Sentence two confuses matters further. Blackwell uses “vertebra” as the metaphor for his argument. Topology, he explains, will be the argument’s main component. But then he abruptly brings in quantum mechanics and non-Euclidian geometry, fitting the two subjects into the metaphor without explaining how the whole argument relates to the initial point about the arts and sciences. In two sentences, we have come a long way. Sentence one starts with a new way to think about the arts and sciences. It ends with a new way to think about postmodernism. Then sentence two tells us our time will be spent on topology--and also quantum mechanics and non-Euclidian geometry.

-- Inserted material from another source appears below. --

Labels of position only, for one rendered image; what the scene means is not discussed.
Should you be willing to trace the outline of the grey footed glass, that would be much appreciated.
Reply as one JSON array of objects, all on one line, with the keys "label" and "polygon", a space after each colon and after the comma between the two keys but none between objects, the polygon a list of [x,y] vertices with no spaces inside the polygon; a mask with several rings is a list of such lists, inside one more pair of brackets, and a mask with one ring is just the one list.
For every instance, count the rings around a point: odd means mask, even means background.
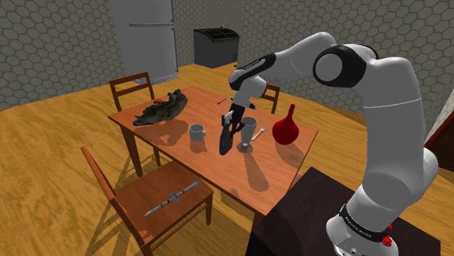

Blackwell’s paragraph is a fucking mess. It’s subject is poorly defined and sprawling. It’s vague, verbose, and technical. The entire essay is the same way. In some circles, however, such prose remains perfectly acceptable. While postmodernism has largely died and been replaced by the digital humanities, it has influenced academic writing. Today’s academic writing tends toward clarity and away from stylistic excesses, at least from what I have seen in two years “back” in the academic world. Yet, postmodernism was never only about style; it opened subjects. An English major could focus on favorite novels and the practice of quilting, on poetry and feminism, on the teaching profession and politics. Postmodernism made everything the subject, and everything was subject to study, discussion, and critique.
I am sentimentally attached to postmodernism, even to its academic writing style. From the mid-1990s to 2002, when I was a full-time graduate student in a literary studies program, my writing style resembled Blackwell’s. I don’t have an example on hand of my worst writing offenses, but I have posted here part of what would have been the second chapter in my old dissertation:
To understand how different edited texts of the same literary work construct that work differently, we need a tool for capturing the structure and functions of literary language--that is, of literary language as it becomes represented in and through text. In The Literary Work of Art, first published in German in 1931, Roman Ingarden provides such a tool by demonstrating that the literary work has a heteronomous existence, existing both on its own and dependent upon the conscious activity of a reader. Ingarden gives us a sophisticated picture of the internal ontological constitution and articulation of the literary work and its world. Because edited texts result in part from the conscious, critical acts of editors, Ingarden’s model can be used to compare different edited texts and gauge the effects of their differences on our apprehension of them and their presented worlds.Although I would love to make a few changes to this paragraph, I don’t think it's bad writing. I also see in it hallmarks of postmodern writing. For example, “literary language as it becomes represented in and through text” (emphasis added) is a postmodern formulation. Compare it with Blackwell’s “among and within the sciences and the arts.”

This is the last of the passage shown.